A prática do “jornalismo dos dois lados” não se limita à cobertura da CNN Brasil. A reportagem da Globonews, por exemplo, tem procurado distinguir entre diferentes elementos do governo Bolsonaro, como as políticas econômicas impulsionadas pelo ministro da economia, Paulo Guedes. Como a economia representa um aspecto crítico de qualquer administração, isso ajudou a legitimar a administração não democrática como um todo. É importante adicionar o contexto necessário para leitores e telespectadores ao conduzir tais reportagens para evitar esse problema.

A rede, assim como jornais impressos como a Folha de S. Paulo e O Globo, também cedeu espaço para ex-assessores do Bolsonaro, como o ex-juiz e ministro da justiça Sérgio Moro, retratando-os como centristas. Os críticos especularam que este é um esforço para ajudar a impulsionar a imagem de Moro para uma possível candidatura à presidência no futuro.

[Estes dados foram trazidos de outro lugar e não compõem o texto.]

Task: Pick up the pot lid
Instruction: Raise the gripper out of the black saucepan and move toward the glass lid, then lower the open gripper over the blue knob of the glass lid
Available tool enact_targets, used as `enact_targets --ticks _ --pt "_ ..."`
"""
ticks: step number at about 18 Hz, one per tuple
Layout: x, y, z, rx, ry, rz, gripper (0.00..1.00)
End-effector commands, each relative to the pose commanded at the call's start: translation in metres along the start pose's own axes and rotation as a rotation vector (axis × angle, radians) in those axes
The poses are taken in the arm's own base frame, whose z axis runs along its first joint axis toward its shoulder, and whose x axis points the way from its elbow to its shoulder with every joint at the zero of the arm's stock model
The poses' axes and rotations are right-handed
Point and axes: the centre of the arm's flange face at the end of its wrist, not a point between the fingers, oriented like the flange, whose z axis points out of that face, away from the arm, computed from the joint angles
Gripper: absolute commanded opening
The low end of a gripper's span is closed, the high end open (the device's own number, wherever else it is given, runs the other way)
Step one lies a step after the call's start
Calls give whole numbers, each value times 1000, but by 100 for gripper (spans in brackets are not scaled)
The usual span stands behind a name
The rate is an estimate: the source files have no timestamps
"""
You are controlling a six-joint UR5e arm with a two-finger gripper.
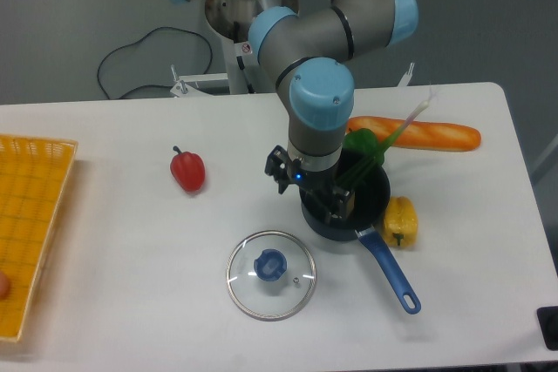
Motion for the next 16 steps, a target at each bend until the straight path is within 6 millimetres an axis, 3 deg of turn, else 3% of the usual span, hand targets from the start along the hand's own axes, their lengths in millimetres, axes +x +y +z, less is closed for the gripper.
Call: enact_targets --ticks 13,16 --pt "-7 -10 22 3 -15 -105 100" --pt "-15 -24 32 -5 -63 -40 100"
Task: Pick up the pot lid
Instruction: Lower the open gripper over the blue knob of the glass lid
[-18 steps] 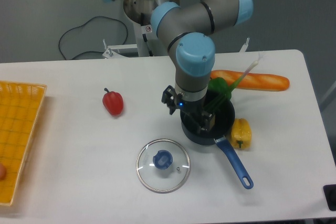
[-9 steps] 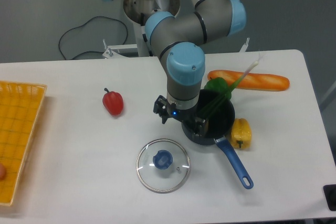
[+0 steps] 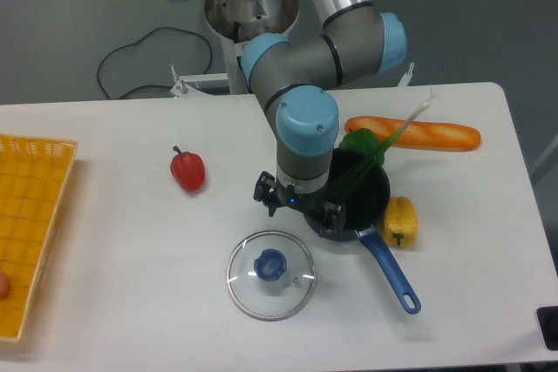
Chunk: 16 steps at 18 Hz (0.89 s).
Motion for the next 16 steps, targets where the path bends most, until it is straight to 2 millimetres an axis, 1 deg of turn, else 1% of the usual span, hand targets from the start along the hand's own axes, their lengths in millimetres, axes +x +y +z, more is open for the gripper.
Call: enact_targets --ticks 2,3,6,7,9,16 --pt "10 -26 14 -58 -52 98 100" --pt "10 -31 19 -67 -54 106 100" --pt "10 -31 18 -62 -54 124 100" --pt "10 -32 20 -64 -51 146 100" --pt "15 -30 27 -69 -36 175 100" --pt "26 -29 51 -43 49 170 100"
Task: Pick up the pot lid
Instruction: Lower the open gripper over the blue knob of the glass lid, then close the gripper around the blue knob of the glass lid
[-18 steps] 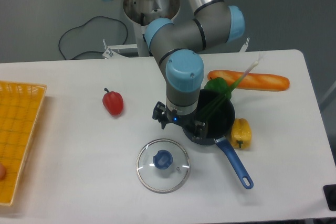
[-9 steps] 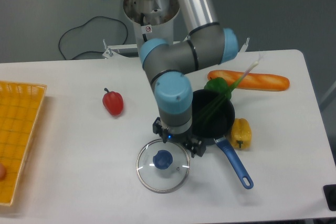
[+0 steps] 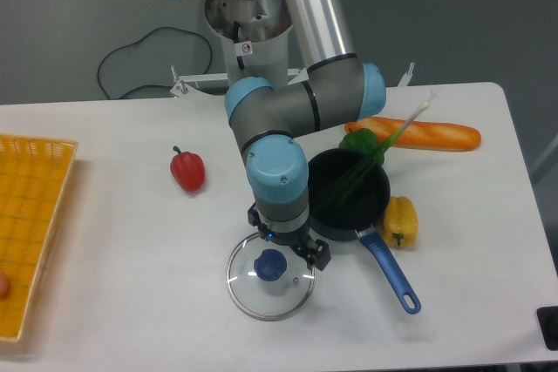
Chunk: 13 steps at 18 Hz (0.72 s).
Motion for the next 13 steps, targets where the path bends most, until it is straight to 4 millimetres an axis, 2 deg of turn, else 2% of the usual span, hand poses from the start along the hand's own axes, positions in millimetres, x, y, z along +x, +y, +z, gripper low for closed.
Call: enact_targets --ticks 13 --pt "1 -5 18 18 35 -68 100"
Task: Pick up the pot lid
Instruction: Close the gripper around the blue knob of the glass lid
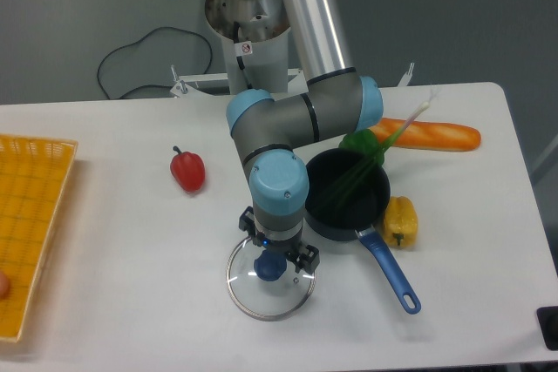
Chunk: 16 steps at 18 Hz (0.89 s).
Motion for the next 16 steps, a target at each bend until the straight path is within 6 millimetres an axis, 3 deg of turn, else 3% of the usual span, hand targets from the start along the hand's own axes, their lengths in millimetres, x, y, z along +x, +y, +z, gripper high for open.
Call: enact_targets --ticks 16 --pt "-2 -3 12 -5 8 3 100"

Oferecer cobertura igual para os dois lados de uma questão cria uma falsa equivalência — que ambos os lados são igualmente válidos, disse Leandro Demori, jornalista e diretor executivo do The Intercept Brasil. Embora especialistas concordem que o governo de Bolsonaro é fascista (ou pior), permitir que os membros do governo preguem seus pontos de vista é mergulhar de cabeça na abordagem prejudicial do "jornalismo de dois lados". Como Eric Alterman observou em um artigo para o The Nation: quando um lado é fascismo, você não tem que publicar ou dar publicidade a ele.

“Nem tudo pode ser falado impunemente”, disse ele. “O jornalismo é um mediador da sociedade e com esse absurdo de neutralidade, colocamos no ar pessoas defendendo crimes como o fechamento do Congresso e do Supremo Tribunal Federal”, explicou Demori.

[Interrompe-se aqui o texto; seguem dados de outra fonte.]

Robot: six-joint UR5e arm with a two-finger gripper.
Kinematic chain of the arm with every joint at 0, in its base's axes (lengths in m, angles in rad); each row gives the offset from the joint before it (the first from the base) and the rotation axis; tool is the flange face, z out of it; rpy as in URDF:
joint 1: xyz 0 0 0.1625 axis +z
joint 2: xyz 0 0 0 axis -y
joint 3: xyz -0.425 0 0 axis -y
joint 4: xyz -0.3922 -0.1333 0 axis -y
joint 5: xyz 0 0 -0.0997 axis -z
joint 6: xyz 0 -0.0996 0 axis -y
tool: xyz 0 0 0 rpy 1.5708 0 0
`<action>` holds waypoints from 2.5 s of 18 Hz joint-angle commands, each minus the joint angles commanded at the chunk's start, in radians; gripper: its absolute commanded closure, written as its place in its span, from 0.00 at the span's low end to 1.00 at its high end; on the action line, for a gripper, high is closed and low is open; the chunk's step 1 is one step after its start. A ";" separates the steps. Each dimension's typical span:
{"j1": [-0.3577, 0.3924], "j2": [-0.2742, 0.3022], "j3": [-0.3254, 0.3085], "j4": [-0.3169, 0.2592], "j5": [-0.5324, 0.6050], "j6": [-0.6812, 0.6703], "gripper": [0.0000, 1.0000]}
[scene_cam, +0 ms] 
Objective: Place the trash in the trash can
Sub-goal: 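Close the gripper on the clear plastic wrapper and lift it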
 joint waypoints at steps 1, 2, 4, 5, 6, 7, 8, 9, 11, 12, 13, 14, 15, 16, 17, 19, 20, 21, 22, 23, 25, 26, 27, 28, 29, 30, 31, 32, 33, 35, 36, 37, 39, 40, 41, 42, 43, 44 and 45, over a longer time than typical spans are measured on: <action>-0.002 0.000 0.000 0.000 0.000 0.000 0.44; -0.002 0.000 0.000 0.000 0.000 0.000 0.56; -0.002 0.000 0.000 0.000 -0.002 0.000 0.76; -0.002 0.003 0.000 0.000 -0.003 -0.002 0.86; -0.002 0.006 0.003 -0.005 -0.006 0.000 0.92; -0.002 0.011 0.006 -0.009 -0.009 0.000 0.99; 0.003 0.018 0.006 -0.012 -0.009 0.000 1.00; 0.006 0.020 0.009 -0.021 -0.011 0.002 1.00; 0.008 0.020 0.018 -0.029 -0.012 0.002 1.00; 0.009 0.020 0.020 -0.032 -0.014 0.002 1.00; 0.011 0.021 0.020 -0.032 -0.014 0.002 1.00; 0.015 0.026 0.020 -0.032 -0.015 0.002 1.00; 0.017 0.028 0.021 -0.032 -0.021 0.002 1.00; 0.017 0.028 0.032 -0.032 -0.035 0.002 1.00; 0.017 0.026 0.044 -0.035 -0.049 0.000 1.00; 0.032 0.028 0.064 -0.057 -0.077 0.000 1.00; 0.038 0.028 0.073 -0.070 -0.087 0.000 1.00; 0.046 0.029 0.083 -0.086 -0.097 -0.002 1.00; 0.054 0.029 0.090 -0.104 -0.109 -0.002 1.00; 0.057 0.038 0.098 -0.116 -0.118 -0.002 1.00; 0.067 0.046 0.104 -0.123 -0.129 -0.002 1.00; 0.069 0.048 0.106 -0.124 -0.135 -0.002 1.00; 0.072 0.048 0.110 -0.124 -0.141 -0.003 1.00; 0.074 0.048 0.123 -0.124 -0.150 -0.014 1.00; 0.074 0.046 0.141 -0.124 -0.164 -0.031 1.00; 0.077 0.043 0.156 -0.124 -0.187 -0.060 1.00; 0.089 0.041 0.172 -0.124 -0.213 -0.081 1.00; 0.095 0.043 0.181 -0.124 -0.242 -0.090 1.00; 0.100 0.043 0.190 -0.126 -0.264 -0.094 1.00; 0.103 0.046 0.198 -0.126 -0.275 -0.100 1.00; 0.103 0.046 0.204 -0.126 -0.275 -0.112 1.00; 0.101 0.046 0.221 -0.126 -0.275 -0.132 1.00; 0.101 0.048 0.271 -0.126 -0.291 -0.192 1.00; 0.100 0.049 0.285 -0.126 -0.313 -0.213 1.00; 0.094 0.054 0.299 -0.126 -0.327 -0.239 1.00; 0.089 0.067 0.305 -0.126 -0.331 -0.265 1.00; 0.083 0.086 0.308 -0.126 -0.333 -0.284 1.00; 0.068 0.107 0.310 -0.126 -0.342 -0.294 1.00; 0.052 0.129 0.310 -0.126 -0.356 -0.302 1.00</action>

A abordagem de “dois lados” efetivamente perpetuou a história da mídia brasileira com o racismo. Após a abolição da escravatura no Brasil em 1888 não era incomum encontrar debates visivelmente racistas nos principais jornais do país. “A imprensa brasileira começou a se instalar na segunda metade do século 19, se expandindo por meio do trabalho de ex-escravistas”, disse Moraes.

A abordagem de hoje é mais evasiva, mas ainda assim prejudicial. Em um país de maioria negra e mestiça, o legado de ex-proprietários de escravos é um problema sério. Além de reportagens que muitas vezes deixam de abordar questões que afetam as comunidades negras, isso torna suas agendas e necessidades invisíveis, ao mesmo tempo que garante um amplo espaço para o racismo se manifestar. Sem mencionar os negadores da ciência e também aqueles que se opõem claramente à democracia.

“A Província de São Paulo — hoje Estado de São Paulo — por exemplo, era um jornal que tinha esse discurso fortemente racista baseado até no racismo científico”, disse Moraes. “Acho que muito desse racismo que fundou a imprensa naquela época se sustenta hoje de uma forma [que é] mais delicada, mas que continua presente.”


Raphael Tsavkko Garcia é um jornalista freelance brasileiro.